- EXERCISE AIM:
In the listing below, locate the lines that hold the string "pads". Copy those lines.

- INFORMATION GIVEN:
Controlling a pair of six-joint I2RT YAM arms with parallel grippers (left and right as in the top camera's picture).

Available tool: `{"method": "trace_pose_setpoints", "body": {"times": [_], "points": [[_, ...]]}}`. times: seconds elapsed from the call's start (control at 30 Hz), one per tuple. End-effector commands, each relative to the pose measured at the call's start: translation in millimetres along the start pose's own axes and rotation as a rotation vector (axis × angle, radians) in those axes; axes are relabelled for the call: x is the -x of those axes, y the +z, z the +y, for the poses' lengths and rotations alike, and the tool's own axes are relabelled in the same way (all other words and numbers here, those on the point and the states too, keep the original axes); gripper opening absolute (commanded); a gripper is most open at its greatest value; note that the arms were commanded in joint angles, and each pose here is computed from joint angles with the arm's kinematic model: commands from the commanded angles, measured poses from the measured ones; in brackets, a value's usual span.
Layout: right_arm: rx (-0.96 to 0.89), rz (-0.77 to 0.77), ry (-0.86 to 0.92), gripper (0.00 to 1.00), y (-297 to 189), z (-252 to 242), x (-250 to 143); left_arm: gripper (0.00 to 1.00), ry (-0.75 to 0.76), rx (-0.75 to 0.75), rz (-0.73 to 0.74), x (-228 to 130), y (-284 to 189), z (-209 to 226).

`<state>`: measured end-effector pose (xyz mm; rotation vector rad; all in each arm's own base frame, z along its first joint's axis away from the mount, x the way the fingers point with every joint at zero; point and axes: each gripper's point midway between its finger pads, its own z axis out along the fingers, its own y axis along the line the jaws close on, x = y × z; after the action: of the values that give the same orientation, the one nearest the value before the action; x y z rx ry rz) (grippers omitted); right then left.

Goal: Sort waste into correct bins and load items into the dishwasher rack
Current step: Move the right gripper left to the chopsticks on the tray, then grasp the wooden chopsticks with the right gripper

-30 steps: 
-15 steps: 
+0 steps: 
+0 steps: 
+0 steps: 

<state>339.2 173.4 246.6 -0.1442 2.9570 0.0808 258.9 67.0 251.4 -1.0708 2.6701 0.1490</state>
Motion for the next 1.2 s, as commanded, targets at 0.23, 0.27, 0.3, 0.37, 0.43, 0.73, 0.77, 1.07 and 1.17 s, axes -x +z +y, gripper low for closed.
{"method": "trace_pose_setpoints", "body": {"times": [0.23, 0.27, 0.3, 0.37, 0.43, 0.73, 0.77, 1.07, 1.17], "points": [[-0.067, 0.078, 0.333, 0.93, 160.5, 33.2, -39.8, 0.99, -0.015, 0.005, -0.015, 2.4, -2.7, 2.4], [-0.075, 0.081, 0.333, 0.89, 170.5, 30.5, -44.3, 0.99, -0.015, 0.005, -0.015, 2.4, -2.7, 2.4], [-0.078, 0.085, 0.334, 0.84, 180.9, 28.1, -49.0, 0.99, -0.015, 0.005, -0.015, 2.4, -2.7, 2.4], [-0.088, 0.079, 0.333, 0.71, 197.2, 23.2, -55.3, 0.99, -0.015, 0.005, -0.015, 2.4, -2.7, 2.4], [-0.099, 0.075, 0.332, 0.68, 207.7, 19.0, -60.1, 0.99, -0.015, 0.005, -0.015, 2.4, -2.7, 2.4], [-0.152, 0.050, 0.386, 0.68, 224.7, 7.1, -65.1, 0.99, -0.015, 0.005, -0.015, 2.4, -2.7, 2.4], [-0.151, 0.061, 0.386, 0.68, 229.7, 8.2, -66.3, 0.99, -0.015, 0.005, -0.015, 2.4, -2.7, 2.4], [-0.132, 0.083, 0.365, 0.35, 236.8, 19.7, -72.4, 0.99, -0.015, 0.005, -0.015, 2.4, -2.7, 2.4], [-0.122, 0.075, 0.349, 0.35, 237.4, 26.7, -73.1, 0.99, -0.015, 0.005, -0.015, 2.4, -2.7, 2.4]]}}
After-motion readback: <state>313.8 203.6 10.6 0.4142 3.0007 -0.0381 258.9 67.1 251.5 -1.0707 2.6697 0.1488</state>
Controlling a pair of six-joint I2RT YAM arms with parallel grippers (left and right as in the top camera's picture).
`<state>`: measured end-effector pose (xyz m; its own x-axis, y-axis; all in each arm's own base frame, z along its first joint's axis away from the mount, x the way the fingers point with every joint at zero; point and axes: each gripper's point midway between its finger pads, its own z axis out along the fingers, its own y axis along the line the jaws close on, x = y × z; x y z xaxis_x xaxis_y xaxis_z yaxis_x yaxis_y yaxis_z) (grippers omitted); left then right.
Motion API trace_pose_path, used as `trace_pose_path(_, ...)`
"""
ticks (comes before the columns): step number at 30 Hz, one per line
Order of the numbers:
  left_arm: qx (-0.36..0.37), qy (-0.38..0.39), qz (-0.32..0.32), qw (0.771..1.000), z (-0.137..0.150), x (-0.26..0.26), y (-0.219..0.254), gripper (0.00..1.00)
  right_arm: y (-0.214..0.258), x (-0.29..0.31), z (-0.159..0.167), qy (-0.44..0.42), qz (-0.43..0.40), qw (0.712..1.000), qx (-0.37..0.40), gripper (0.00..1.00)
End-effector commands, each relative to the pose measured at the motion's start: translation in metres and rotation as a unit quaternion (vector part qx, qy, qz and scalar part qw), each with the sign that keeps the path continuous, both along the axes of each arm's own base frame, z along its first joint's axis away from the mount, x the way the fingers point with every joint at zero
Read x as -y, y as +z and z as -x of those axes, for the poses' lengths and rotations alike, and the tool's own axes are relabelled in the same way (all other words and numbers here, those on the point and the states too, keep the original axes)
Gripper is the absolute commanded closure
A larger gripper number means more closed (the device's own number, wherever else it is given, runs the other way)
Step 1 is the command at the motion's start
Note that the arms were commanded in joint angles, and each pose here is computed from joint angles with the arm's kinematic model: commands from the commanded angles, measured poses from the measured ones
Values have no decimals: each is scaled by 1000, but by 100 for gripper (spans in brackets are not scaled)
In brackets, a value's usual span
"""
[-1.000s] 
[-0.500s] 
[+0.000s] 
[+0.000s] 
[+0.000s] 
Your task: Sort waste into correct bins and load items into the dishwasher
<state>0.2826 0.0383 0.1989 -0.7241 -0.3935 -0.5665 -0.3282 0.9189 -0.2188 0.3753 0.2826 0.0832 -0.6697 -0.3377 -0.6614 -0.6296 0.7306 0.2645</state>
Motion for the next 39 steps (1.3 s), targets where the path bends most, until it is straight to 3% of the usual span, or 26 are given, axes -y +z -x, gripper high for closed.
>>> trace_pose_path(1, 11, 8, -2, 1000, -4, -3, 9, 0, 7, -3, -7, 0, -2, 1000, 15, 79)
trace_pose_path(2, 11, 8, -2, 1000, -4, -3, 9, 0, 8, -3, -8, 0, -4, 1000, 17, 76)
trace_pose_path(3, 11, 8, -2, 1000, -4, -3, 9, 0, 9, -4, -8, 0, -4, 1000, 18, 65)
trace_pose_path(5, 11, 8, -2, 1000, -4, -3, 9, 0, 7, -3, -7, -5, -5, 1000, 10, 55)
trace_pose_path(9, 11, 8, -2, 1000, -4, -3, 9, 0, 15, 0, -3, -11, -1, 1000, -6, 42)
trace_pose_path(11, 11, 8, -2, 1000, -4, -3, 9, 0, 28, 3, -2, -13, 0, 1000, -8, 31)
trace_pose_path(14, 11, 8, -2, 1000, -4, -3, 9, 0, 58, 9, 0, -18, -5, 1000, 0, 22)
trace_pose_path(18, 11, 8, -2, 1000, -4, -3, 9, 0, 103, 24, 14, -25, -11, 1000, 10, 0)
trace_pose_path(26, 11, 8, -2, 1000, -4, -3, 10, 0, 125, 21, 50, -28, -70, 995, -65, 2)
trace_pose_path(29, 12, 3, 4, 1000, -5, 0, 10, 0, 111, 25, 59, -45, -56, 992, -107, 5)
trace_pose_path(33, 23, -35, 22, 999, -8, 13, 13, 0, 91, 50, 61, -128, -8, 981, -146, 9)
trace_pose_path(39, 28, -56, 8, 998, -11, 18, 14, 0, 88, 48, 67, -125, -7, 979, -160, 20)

- YOUR SOLUTION:
`<state>`: measured end-effector pose (xyz mm; rotation vector rad; all in each arm's own base frame, z along its first joint's axis away from the mount, x the way the fingers point with every joint at zero; point and axes: each gripper's point midway between its finger pads, its own z axis out along the fingers, its own y axis along the line the jaws close on, x = y × z; after the action: of the values that give the same orientation, the one nearest the value before the action; x y z rx ry rz) (grippers omitted); right then left.
`<state>`: measured end-effector pose (xyz m; its own x-axis, y-axis; all in each arm's own base frame, z along its first joint's axis away from the mount, x the way the fingers point with every joint at zero; point and axes: each gripper's point midway between its finger pads, its own z axis out along the fingers, its own y axis along the line the jaws close on, x = y × z; x y z xaxis_x xaxis_y xaxis_z yaxis_x yaxis_y yaxis_z) (grippers omitted); left then right.

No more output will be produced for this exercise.